Please return every line below that contains the string "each".

<<<<

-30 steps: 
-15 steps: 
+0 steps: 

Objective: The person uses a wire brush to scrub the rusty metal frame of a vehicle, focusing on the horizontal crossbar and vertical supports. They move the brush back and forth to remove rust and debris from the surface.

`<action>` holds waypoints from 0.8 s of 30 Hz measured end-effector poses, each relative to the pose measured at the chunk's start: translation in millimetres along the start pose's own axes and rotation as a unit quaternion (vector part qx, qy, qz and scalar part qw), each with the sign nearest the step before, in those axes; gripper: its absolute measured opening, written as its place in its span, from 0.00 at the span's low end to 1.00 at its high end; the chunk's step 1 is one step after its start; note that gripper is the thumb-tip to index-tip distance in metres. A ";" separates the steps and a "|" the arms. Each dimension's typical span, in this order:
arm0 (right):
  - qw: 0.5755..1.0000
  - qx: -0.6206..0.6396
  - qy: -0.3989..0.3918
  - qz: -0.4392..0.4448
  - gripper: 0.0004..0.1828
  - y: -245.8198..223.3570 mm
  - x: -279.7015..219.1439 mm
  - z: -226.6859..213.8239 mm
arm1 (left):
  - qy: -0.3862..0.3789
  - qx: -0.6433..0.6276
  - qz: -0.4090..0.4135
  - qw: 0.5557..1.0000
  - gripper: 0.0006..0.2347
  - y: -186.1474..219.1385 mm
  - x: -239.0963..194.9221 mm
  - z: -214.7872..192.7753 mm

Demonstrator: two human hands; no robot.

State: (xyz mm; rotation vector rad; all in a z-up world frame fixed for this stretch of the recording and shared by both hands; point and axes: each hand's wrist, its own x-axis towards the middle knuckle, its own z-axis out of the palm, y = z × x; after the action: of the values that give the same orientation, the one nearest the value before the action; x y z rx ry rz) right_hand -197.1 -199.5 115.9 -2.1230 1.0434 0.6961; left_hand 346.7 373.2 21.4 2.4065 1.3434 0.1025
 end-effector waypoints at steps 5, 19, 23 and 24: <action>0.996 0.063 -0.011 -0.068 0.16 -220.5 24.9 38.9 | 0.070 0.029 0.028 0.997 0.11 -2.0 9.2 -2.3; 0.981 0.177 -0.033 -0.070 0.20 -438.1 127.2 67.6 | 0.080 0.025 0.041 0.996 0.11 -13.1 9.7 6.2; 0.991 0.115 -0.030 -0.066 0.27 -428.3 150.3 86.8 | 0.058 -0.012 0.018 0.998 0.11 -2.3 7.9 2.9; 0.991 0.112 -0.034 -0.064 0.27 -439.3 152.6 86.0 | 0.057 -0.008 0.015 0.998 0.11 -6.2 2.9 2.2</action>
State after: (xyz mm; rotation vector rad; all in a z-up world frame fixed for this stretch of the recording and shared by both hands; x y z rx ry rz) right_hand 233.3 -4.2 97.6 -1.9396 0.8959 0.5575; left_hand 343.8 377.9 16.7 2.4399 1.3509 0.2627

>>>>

_EXERCISE SOLUTION_
`<action>` holds waypoints from 0.8 s of 30 Hz measured end-effector poses, each relative to the pose measured at the chunk's start: translation in millimetres along the start pose's own axes and rotation as a unit quaternion (vector part qx, qy, qz and scalar part qw), each with the sign nearest the step before, in those axes; gripper: its absolute measured opening, written as its place in its span, from 0.00 at the span's low end to 1.00 at its high end; the chunk's step 1 is one step after its start; note that gripper is the thumb-tip to index-tip distance in metres. A ";" separates the steps and a "|" the arms. Each dimension's typical span, in this order:
State: (xyz mm; rotation vector rad; all in a z-up world frame fixed for this stretch of the recording and shared by both hands; point and axes: each hand's wrist, its own x-axis towards the middle knuckle, its own z-axis out of the palm, y = z × x; after the action: of the values that give the same orientation, the one nearest the value before the action; x y z rx ry rz) right_hand -197.1 -199.5 115.9 -2.1230 1.0434 0.6961; left_hand 346.7 373.2 21.4 2.4065 1.3434 0.1025

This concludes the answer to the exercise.